What the task requires
Write out the data that follows. Keep every character unchanged.

==== Stored data ====

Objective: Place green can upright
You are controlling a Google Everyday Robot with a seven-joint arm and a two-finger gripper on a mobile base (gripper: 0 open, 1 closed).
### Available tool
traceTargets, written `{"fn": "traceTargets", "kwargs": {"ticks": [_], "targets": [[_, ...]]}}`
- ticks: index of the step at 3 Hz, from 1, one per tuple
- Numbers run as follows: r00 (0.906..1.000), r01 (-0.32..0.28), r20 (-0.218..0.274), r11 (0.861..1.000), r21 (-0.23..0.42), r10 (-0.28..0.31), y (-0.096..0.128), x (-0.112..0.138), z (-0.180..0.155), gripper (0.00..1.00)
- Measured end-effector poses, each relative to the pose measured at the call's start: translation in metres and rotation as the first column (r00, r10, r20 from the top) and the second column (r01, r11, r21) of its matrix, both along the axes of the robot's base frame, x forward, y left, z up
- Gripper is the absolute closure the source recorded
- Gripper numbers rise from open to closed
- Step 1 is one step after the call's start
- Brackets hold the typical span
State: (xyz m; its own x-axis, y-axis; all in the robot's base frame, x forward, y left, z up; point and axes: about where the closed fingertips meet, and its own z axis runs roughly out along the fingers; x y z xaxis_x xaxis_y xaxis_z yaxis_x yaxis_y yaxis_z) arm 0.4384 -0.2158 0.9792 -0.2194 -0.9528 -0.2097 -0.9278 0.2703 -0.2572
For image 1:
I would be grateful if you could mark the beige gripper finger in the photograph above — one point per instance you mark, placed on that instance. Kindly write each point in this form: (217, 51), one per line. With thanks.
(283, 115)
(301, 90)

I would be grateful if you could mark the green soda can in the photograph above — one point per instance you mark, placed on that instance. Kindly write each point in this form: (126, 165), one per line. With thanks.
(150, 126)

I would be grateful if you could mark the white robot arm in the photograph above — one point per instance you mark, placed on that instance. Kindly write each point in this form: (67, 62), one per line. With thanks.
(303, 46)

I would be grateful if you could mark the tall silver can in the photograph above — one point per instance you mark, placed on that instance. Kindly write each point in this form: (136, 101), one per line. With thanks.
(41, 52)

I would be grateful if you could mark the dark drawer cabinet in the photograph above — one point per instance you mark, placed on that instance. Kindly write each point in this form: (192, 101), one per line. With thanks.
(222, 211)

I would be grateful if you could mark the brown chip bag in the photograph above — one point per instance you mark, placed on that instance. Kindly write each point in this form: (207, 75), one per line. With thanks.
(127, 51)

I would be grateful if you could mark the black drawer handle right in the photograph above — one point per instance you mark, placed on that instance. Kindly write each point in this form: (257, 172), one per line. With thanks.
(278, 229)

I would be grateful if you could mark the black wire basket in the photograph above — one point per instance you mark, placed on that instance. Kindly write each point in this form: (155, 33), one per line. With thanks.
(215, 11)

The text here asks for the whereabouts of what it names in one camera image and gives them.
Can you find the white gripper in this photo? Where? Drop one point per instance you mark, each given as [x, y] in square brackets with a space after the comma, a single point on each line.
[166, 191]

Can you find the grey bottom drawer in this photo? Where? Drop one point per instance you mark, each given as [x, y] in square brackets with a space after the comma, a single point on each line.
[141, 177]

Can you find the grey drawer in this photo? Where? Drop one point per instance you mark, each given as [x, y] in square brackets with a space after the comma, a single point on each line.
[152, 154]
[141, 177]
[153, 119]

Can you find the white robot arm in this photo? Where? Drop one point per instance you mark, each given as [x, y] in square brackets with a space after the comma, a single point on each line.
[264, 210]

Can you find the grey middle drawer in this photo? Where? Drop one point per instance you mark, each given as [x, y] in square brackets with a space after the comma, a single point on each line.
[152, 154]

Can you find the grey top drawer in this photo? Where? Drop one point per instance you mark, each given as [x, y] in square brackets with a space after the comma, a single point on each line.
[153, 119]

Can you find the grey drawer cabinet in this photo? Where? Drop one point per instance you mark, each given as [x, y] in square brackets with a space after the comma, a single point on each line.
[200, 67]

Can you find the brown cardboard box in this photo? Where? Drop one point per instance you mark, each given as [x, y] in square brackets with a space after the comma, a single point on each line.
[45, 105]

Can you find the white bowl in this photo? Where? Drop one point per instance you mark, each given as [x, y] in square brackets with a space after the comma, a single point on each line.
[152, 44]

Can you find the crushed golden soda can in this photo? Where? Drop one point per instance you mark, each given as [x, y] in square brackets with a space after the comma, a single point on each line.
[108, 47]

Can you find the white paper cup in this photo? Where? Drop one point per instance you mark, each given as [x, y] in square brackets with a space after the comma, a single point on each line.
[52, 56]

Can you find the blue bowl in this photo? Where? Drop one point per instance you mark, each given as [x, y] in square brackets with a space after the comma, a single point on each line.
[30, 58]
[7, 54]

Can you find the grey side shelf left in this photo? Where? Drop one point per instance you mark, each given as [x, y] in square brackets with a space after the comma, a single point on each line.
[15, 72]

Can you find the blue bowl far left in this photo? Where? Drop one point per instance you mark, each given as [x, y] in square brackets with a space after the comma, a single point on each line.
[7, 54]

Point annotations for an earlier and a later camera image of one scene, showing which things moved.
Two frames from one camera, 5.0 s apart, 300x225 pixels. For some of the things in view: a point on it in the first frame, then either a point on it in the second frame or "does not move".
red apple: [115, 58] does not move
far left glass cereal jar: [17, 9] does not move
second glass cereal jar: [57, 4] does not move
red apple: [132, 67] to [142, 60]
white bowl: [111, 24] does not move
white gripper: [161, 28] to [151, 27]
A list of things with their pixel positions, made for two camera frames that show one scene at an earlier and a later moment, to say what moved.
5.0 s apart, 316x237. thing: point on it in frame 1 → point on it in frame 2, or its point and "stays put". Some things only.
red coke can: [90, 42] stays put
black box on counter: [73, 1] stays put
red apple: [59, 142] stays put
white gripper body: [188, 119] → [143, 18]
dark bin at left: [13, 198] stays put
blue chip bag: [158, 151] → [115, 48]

====

Expected output
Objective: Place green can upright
You are controlling a Google Everyday Robot with a seven-joint arm and a two-finger gripper on a mobile base (gripper: 0 open, 1 closed).
### Available tool
traceTargets, written `{"fn": "traceTargets", "kwargs": {"ticks": [_], "targets": [[_, ...]]}}`
- ticks: index of the step at 3 Hz, from 1, one per tuple
- Numbers run as follows: r00 (0.906..1.000), r01 (-0.32..0.28), r20 (-0.218..0.274), r11 (0.861..1.000), r21 (-0.23..0.42), r10 (-0.28..0.31), y (-0.096..0.128), x (-0.112..0.138), z (-0.180..0.155), gripper (0.00..1.00)
- Measured end-effector poses, each relative to the pose measured at the call's start: translation in metres and rotation as the first column (r00, r10, r20 from the top) and the second column (r01, r11, r21) of its matrix, both along the axes of the robot's base frame, x forward, y left, z up
- Gripper is the absolute closure the source recorded
- Gripper numbers rise from open to closed
- Step 1 is one step after the call's start
- Brackets hold the typical span
State: (xyz m; its own x-axis, y-axis; all in the robot's base frame, x forward, y left, z up; point and axes: about where the closed fingertips meet, and its own z axis runs roughly out along the fingers; x y z xaxis_x xaxis_y xaxis_z yaxis_x yaxis_y yaxis_z) arm 0.4384 -0.2158 0.9792 -0.2194 -0.9528 -0.2097 -0.9278 0.2703 -0.2572
For image 1:
I would be grateful if you could mark the beige gripper finger in the photograph above — one point per instance you mark, placed on that instance. Kindly write each point in this form: (217, 51), one per line. With thanks.
(283, 115)
(301, 90)

I would be grateful if you could mark the green soda can in the photograph above — one point per instance you mark, placed on that instance. Kindly write each point in this form: (126, 165), one per line. With thanks.
(150, 126)

I would be grateful if you could mark the white robot arm in the photograph above — one point per instance you mark, placed on that instance. Kindly write each point in this form: (67, 62), one per line. With thanks.
(303, 46)

I would be grateful if you could mark the tall silver can in the photograph above — one point per instance you mark, placed on that instance. Kindly write each point in this form: (136, 101), one per line. With thanks.
(41, 52)

I would be grateful if you could mark the dark drawer cabinet in the photograph above — one point per instance you mark, placed on that instance. Kindly write each point in this form: (192, 101), one per line. With thanks.
(222, 211)

I would be grateful if you could mark the brown chip bag in the photograph above — one point per instance you mark, placed on that instance. Kindly write each point in this form: (207, 75), one per line. With thanks.
(127, 51)

I would be grateful if you could mark the black drawer handle right in the photograph above — one point per instance you mark, placed on that instance. Kindly write each point in this form: (257, 172), one per line. With thanks.
(278, 229)

I would be grateful if you could mark the black wire basket in the photograph above — one point per instance you mark, placed on that instance. Kindly write each point in this form: (155, 33), one per line. With thanks.
(215, 11)

The text here asks for the whereabouts of what it names in one camera image and gives them.
Can you find the white gripper in this photo? Where? Drop one point per instance you mark, each given as [x, y] in square brackets with a space after the comma, a single point on each line.
[166, 191]

Can you find the grey bottom drawer in this photo? Where? Drop one point per instance you mark, each given as [x, y] in square brackets with a space after the comma, a single point on each line.
[141, 177]

Can you find the grey drawer in this photo? Where? Drop one point per instance you mark, each given as [x, y] in square brackets with a space after the comma, a single point on each line.
[152, 154]
[141, 177]
[153, 119]

Can you find the white robot arm in this photo? Where? Drop one point per instance you mark, each given as [x, y] in square brackets with a space after the comma, a single point on each line.
[264, 210]

Can you find the grey middle drawer in this photo? Where? Drop one point per instance you mark, each given as [x, y] in square brackets with a space after the comma, a single point on each line.
[152, 154]

Can you find the grey top drawer in this photo? Where? Drop one point per instance you mark, each given as [x, y] in square brackets with a space after the comma, a single point on each line.
[153, 119]

Can you find the grey drawer cabinet in this photo? Where? Drop one point per instance you mark, each given as [x, y] in square brackets with a space after the comma, a single point on each line.
[200, 67]

Can you find the brown cardboard box in this photo? Where? Drop one point per instance you mark, each given as [x, y] in square brackets with a space after the comma, a single point on each line.
[45, 105]

Can you find the white bowl in this photo? Where? Drop one point per instance you mark, each given as [x, y] in square brackets with a space after the comma, a single point on each line.
[152, 44]

Can you find the crushed golden soda can in this photo? Where? Drop one point per instance you mark, each given as [x, y] in square brackets with a space after the comma, a single point on each line.
[108, 47]

Can you find the white paper cup in this photo? Where? Drop one point per instance you mark, each given as [x, y] in square brackets with a space after the comma, a single point on each line.
[52, 56]

Can you find the blue bowl in this photo? Where? Drop one point per instance you mark, each given as [x, y] in square brackets with a space after the comma, a single point on each line.
[30, 58]
[7, 54]

Can you find the grey side shelf left in this photo? Where? Drop one point per instance you mark, each given as [x, y] in square brackets with a space after the comma, a single point on each line.
[15, 72]

Can you find the blue bowl far left in this photo? Where? Drop one point per instance you mark, each given as [x, y] in square brackets with a space after the comma, a single point on each line.
[7, 54]

Point annotations for an earlier and a later camera image of one scene, showing which things moved.
Two frames from one camera, 5.0 s apart, 300x225 pixels. For some of the things in view: a point on it in the first frame, then either a point on it in the second frame or "does not move".
red apple: [115, 58] does not move
far left glass cereal jar: [17, 9] does not move
second glass cereal jar: [57, 4] does not move
red apple: [132, 67] to [142, 60]
white bowl: [111, 24] does not move
white gripper: [161, 28] to [151, 27]
A list of things with their pixel positions, made for two camera frames that show one scene at an earlier and a later moment, to say what moved.
5.0 s apart, 316x237. thing: point on it in frame 1 → point on it in frame 2, or its point and "stays put". Some things only.
red coke can: [90, 42] stays put
black box on counter: [73, 1] stays put
red apple: [59, 142] stays put
white gripper body: [188, 119] → [143, 18]
dark bin at left: [13, 198] stays put
blue chip bag: [158, 151] → [115, 48]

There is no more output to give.